O orçamento contínuo surgiu nos anos 1980 em empresas de tecnologia. A Hewlett-Packard foi uma das primeiras a testar ciclos trimestrais em vez de anuais.
Porquê a mudança aconteceu
Os orçamentos anuais criavam desperdício. Equipas gastavam em Dezembro porque o dinheiro desaparecia no novo ano fiscal.
Com orçamentos contínuos de 12 meses, cada trimestre adiciona três meses ao horizonte.

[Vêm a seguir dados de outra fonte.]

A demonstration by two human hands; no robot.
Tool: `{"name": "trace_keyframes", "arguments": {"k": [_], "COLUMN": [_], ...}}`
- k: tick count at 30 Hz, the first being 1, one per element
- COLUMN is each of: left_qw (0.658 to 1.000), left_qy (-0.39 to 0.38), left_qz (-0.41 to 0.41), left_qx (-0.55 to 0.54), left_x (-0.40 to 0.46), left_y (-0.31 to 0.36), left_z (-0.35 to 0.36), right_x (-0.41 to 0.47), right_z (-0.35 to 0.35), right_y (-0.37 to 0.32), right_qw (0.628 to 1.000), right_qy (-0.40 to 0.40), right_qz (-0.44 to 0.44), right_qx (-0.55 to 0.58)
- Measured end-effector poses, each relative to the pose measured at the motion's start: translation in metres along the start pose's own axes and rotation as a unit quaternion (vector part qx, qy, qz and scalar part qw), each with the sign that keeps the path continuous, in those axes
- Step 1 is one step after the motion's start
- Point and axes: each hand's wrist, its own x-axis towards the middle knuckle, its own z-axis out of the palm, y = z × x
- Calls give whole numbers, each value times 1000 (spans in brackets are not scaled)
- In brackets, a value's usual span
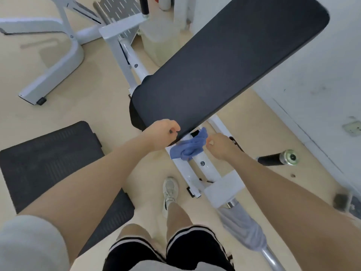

A Unilever adoptou este modelo em 2016 e reduziu custos administrativos em 18 por cento.
O que mudou na prática
Antigamente, aprovar uma despesa em Março significava esperar até Janeiro seguinte. Agora, as empresas ajustam mensalmente.
A Diageo implementou revisões mensais em 2018. Conseguiram realocar 2,3 milhões de euros de projectos com baixo retorno para áreas mais rentáveis.
Três técnicas que funcionam
Orçamentos móveis adicionam um período à medida que outro termina. Orçamentos flexíveis ajustam-se ao volume real de vendas. Orçamentos de base zero recomeçam de zero periodicamente.
A Kraft Heinz combinou base zero com revisões trimestrais e poupou 1,7 mil milhões em dois anos. Não foi magia, foi disciplina.
Para quem gere dinheiro apertado, o sistema contínuo evita surpresas caras. Funciona porque responde à realidade, não a previsões de há 11 meses.